A dilapidated northern New Jersey stadium that once played host to legendary Negro Leagues baseball players and was recently named a national historic landmark is getting a boost for its restoration efforts.

The National Trust for Historic Preservation announced Friday that Paterson’s Hinchliffe Stadium will receive a $300,000 grant through a program sponsored by American Express.

The grant will be used to restore two original ticket booths at the 83-year-old stadium, which has fallen into disrepair since it closed in the late 1990s.

Hinchliffe Stadium opened in the 1930s and hosted teams including the New York Black Yankees and New York Cubans. Eleven members of the National Baseball Hall of Fame played there, including Larry Doby, the American League’s first black player.

Of 188 stadiums that were used by the Negro Leagues, Hinchliffe is one of a handful still standing, according to the NTHP. Among the others is Rickwood Field in Birmingham, Alabama, once home to future Hall of Famer Willie Mays.

Hinchliffe was the first baseball stadium to be named a National Historic Landmark in 2013, and has been designated as part of Paterson’s Great Falls National Historic Park.

American Express is the first corporate entity to support the stadium restoration and, it is hoped, will spur additional corporate involvement, said Brent Leggs of the Trust for Historic Preservation, which is spearheading the restoration effort.

An engineering and environmental assessment for a first phase of construction is about 90 per cent complete, Leggs said.
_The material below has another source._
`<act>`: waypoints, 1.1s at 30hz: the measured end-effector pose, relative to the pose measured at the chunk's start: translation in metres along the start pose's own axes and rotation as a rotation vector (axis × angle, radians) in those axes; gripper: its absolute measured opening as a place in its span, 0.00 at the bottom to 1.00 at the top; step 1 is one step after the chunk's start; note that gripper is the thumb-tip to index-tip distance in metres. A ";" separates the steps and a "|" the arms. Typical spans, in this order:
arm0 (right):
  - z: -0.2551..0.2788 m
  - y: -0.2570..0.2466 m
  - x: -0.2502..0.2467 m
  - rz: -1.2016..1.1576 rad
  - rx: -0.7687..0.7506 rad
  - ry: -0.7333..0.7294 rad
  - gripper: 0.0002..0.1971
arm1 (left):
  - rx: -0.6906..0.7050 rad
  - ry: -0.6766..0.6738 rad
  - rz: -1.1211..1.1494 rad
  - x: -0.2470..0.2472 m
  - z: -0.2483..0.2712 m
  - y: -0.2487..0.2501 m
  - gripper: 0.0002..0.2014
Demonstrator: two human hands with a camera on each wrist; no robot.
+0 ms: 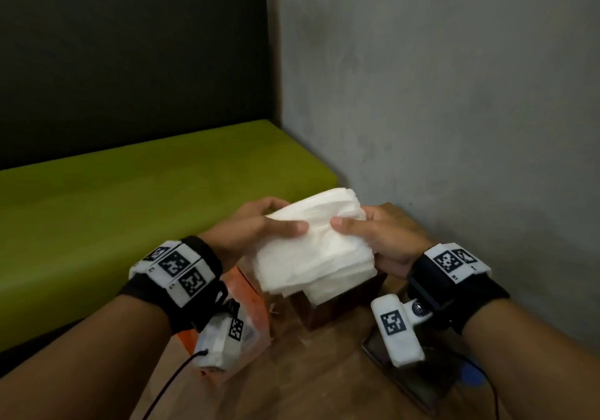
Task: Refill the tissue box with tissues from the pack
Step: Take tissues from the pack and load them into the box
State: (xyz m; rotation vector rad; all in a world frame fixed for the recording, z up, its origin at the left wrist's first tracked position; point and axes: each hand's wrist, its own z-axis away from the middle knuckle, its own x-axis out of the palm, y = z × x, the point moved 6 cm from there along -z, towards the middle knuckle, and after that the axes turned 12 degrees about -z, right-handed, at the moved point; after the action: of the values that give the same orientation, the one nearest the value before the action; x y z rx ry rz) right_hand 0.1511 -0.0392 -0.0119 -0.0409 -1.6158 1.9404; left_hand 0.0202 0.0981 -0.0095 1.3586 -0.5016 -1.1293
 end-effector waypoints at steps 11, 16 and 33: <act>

That first phase would restore the horseshoe-shaped stadium’s middle section as well as its exterior walls; a second phase would renovate the playing field and lower stadium level and remediate areas contaminated with asbestos and lead paint, he added.

Leggs estimated the overall restoration of the stadium would cost about $32 million that would be paid for by public and private money.

Other landmarks that will receive grants announced Friday include Chicago’s Pullman Historic District, where the first black labour union was born; the Painted Desert Community Complex in Petrified Forest National Park, Arizona, and Atlanta’s Sweet Auburn Historic District, which includes Martin Luther King Jr.’s childhood home.